The company already operates a public-private FloridaGreen facility in Pasco County that uses enclosed solar greenhouses and belt drying to create a Class A fertilizer.
Coverage by BioCycle describes a greenhouse and pasteurization system that Merrell says sharply cuts the kind of outdoor composting odors that tend to set off neighbors.
That Pasco plant is frequently pointed to as the working template for county partnerships in the state.
County files include a series of letters from Merrell warning that statewide disposal options are tightening just as St. Johns County's biosolids volumes have been climbing, making a local treatment hub more urgent.
Records with the St.

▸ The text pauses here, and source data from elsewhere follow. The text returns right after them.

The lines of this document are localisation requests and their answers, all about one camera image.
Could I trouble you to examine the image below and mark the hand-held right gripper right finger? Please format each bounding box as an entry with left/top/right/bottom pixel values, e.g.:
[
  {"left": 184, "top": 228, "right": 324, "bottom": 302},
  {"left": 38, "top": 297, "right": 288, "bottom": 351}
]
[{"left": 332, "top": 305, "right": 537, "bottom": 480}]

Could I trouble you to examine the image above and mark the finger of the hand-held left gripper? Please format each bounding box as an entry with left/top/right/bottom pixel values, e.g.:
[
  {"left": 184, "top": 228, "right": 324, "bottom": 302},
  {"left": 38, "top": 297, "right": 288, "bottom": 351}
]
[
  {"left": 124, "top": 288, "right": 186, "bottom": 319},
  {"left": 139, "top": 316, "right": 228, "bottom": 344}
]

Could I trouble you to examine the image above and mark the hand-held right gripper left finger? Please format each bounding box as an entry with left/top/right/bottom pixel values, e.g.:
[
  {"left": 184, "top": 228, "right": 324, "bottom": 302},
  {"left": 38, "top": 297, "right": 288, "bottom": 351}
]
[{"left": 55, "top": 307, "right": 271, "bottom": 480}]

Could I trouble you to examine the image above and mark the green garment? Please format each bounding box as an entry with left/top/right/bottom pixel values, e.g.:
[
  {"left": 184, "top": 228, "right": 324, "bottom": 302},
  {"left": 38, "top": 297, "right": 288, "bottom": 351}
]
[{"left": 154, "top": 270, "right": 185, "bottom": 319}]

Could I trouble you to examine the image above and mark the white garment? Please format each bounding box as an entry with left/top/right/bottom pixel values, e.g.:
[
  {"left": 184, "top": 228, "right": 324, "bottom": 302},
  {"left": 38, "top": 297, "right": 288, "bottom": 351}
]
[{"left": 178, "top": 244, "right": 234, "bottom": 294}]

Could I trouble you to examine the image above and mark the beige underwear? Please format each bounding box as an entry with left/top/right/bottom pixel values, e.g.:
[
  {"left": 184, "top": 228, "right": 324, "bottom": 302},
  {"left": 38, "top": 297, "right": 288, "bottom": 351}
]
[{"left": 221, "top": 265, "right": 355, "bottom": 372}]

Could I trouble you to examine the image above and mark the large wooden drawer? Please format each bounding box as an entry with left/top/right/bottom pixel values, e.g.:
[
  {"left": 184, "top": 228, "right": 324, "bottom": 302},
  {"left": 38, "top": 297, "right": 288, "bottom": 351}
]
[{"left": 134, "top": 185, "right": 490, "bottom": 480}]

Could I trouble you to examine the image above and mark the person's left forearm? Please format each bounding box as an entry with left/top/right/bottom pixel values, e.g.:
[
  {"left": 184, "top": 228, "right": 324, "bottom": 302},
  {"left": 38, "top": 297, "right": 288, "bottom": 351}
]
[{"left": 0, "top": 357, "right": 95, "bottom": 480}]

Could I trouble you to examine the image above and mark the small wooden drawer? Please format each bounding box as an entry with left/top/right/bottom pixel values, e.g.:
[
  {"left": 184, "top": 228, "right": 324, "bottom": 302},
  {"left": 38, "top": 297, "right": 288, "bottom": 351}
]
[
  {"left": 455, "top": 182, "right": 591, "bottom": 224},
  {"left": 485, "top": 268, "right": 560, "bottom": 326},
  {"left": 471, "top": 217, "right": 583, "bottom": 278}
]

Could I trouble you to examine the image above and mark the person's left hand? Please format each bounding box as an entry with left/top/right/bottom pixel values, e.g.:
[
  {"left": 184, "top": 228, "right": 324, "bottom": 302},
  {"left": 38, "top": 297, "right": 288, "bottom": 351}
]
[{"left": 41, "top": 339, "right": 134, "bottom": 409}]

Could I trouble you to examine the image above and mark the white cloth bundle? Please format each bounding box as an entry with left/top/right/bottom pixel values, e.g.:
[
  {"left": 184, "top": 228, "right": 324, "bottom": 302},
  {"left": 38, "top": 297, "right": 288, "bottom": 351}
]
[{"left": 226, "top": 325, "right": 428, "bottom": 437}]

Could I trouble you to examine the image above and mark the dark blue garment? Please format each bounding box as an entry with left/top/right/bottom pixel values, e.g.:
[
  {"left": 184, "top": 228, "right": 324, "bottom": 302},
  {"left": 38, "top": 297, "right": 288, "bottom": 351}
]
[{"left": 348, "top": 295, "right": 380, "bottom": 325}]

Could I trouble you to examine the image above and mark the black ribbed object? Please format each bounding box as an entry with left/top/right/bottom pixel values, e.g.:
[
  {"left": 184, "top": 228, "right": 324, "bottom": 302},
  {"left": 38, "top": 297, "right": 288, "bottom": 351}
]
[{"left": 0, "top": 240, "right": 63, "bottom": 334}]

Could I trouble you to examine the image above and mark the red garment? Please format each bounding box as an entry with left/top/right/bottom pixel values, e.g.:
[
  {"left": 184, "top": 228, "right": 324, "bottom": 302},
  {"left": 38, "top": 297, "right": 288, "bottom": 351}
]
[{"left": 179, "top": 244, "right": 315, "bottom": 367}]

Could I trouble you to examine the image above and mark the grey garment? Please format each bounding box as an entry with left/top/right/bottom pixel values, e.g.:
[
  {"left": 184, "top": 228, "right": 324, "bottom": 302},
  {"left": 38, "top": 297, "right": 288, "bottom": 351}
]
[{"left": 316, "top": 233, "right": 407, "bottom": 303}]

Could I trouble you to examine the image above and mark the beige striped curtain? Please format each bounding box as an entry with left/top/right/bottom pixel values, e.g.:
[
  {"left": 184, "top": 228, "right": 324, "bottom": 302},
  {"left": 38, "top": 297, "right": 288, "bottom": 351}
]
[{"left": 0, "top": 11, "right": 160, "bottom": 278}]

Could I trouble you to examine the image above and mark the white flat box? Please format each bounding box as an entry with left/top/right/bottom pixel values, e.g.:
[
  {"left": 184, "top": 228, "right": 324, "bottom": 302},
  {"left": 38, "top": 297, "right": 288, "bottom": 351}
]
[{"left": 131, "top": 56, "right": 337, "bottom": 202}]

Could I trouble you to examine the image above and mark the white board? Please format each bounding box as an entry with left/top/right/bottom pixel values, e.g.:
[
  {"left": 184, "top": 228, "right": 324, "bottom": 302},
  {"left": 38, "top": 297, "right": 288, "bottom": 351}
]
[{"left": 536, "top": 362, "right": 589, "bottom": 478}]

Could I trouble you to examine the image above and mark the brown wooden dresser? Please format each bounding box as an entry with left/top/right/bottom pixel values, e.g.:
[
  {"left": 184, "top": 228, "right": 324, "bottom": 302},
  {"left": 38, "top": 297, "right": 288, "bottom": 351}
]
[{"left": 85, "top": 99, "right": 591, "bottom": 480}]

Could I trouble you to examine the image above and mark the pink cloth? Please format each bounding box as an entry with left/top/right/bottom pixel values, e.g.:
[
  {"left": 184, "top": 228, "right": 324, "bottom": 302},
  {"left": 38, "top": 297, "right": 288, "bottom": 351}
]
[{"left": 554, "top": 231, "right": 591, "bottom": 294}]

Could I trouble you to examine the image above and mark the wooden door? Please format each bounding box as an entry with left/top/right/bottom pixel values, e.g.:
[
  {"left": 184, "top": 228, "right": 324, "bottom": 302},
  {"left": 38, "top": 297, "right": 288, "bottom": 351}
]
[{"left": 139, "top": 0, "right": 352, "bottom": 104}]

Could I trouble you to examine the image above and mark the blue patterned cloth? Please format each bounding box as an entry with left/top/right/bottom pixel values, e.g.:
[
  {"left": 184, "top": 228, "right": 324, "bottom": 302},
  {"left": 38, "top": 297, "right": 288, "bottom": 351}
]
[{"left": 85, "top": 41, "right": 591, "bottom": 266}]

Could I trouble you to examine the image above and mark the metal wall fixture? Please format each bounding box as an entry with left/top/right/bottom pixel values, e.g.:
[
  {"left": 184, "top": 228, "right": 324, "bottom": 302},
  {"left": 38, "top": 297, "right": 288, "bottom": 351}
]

Johns County Clerk show the company pushing for an updated hauling rate and arguing that a local design-build-operate plant could help stabilize long-term costs.
In one letter, the company wrote, "Merrell Bros. is honored to provide biosolids transportation, treatment, and recycling services to municipalities across the country."
Residents have for years pointed to operations at the nearby Indianhead Biomass site as the likely source of persistent smells, and neighborhood organizers have pressed both county and state regulators to crack down.
The advocacy group Stop the Stink has compiled odor complaints and local accounts, and highlights an active biosolids permit application tied to Indianhead (FLAB03976) as part of its push for stricter oversight.
Industry experts say the timing of Merrell's proposal is not a coincidence.
Florida's tightening rules on land application of lower-treated sludge, along with growing concern over PFAS contamination, have utilities racing to lock in in-state treatment capacity rather than paying to haul material long distances or send it to landfills.
Reporting by WLRN outlines how new bans and testing mandates are pushing investment toward higher-level treatment and recycling systems like the one Merrell is offering.
For St. Johns County commissioners, the pitch is both a potential operational fix and a political minefield.
They will have to juggle neighbor concerns about odors, state permitting hurdles and the financial risk of a multi-million-dollar build against the promise of long-term cost control and local disposal security.
The Jacksonville Business Journal reports that talks are still in the early stages, and any deal would need board approval and a full slate of regulatory sign offs before construction could actually begin.
Permits, Contracts And What To Watch
Whether the plant moves forward will hinge on two big buckets of paperwork: county procurement rules and state environmental permits. The language in the county's existing hauling contract, along with Florida's oversight of biosolids facilities, will shape what any public-private deal is allowed to look like. Resolution files and correspondence from Merrell in the St. Johns County Clerk records lay out possible bidding paths and contingency plans if current recyclers fall short. On the state side, permit records in the Florida DEP system will be key milestones to watch as the county decides whether to sign on to Merrell's proposal or look for another way to deal with its growing biosolids pile.